Start of Material for this exercise

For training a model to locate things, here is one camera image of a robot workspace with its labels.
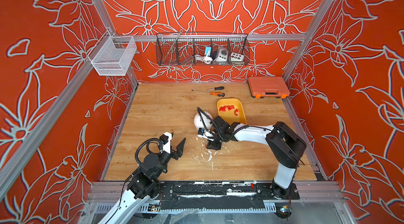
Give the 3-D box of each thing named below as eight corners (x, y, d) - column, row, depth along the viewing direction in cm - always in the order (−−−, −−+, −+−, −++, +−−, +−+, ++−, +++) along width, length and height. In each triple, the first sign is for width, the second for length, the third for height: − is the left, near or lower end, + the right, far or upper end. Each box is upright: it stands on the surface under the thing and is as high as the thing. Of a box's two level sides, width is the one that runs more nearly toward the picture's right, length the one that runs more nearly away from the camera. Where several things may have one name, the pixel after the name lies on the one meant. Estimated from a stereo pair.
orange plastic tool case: (251, 99, 112) (253, 94, 108) (247, 81, 124) (248, 76, 120) (288, 99, 112) (291, 94, 108) (280, 81, 124) (282, 76, 120)
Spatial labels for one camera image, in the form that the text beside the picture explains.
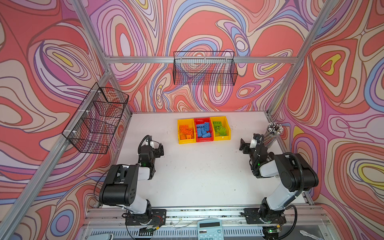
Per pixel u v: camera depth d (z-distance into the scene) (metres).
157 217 0.72
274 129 0.86
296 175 0.47
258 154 0.71
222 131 1.05
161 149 0.86
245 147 0.85
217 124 1.07
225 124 1.09
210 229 0.69
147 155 0.70
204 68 0.96
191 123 1.05
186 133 1.04
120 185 0.45
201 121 1.10
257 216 0.73
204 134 1.03
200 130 1.04
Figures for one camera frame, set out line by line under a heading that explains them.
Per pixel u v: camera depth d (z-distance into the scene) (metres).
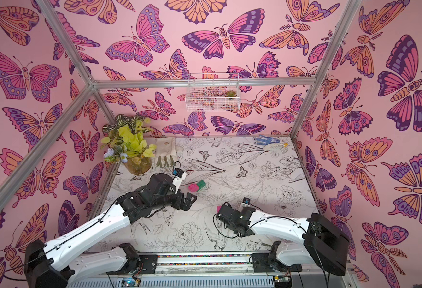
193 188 0.91
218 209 0.89
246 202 0.76
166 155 1.10
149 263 0.73
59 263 0.39
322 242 0.42
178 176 0.67
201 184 0.96
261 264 0.73
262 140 1.17
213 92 0.95
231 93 0.92
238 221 0.62
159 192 0.57
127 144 0.94
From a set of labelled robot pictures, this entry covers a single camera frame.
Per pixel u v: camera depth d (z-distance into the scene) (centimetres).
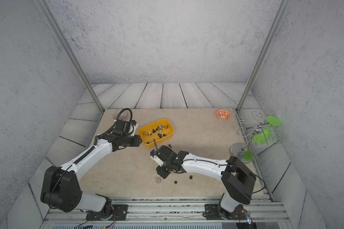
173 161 61
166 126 108
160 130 107
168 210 74
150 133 104
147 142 98
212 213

End of Material for this exercise

▶ **Work order**:
In the copy, include every entry above exactly and leave out each picture.

▶ **Your solution**:
For training a model to locate things, here is one camera image of a robot workspace with its labels.
Give the 3-D box of each thing named below as eight corners (x, y, d) - column, row, depth along the viewing direction in cm - always in the order (−−−, −−+, −+−, −++, +−−, +−+, ++−, +++) along width, length and height. In each triple, the first sign is for width, the second for length, the third for height: − is the left, near or lower end, + the right, far or upper end. Each box is upright: it stands on the surface under the thing and is as high as the thing. Of a box's two level sides, width is the one that runs more nearly toward the picture's right, length the one that runs more nearly away from the camera. Where several things may have one name, the pixel after the name lies on the one meant. Estimated from a stereo pair.
orange plastic tool case: (251, 99, 112) (253, 94, 108) (247, 81, 124) (248, 76, 120) (288, 99, 112) (291, 94, 108) (280, 81, 124) (282, 76, 120)
Spatial labels for one camera image, in the form that the text beside the picture explains.
Per pixel u v: camera depth d (z-distance into the scene) (metres).
157 217 0.72
274 129 0.86
296 175 0.47
258 154 0.71
222 131 1.05
161 149 0.86
245 147 0.85
217 124 1.07
225 124 1.09
210 229 0.69
147 155 0.70
204 68 0.96
191 123 1.05
186 133 1.04
120 185 0.45
201 121 1.10
257 216 0.73
204 134 1.03
200 130 1.04
Figures for one camera frame, set out line by line under a heading that explains them.
Per pixel u v: camera depth d (z-distance into the scene) (metres).
193 188 0.91
218 209 0.89
246 202 0.76
166 155 1.10
149 263 0.73
59 263 0.39
322 242 0.42
178 176 0.67
201 184 0.96
261 264 0.73
262 140 1.17
213 92 0.95
231 93 0.92
238 221 0.62
159 192 0.57
127 144 0.94
From a set of labelled robot pictures, this entry covers a single camera frame.
Per pixel u v: camera depth d (z-distance into the scene) (centimetres).
173 161 61
166 126 108
160 130 107
168 210 74
150 133 104
147 142 98
212 213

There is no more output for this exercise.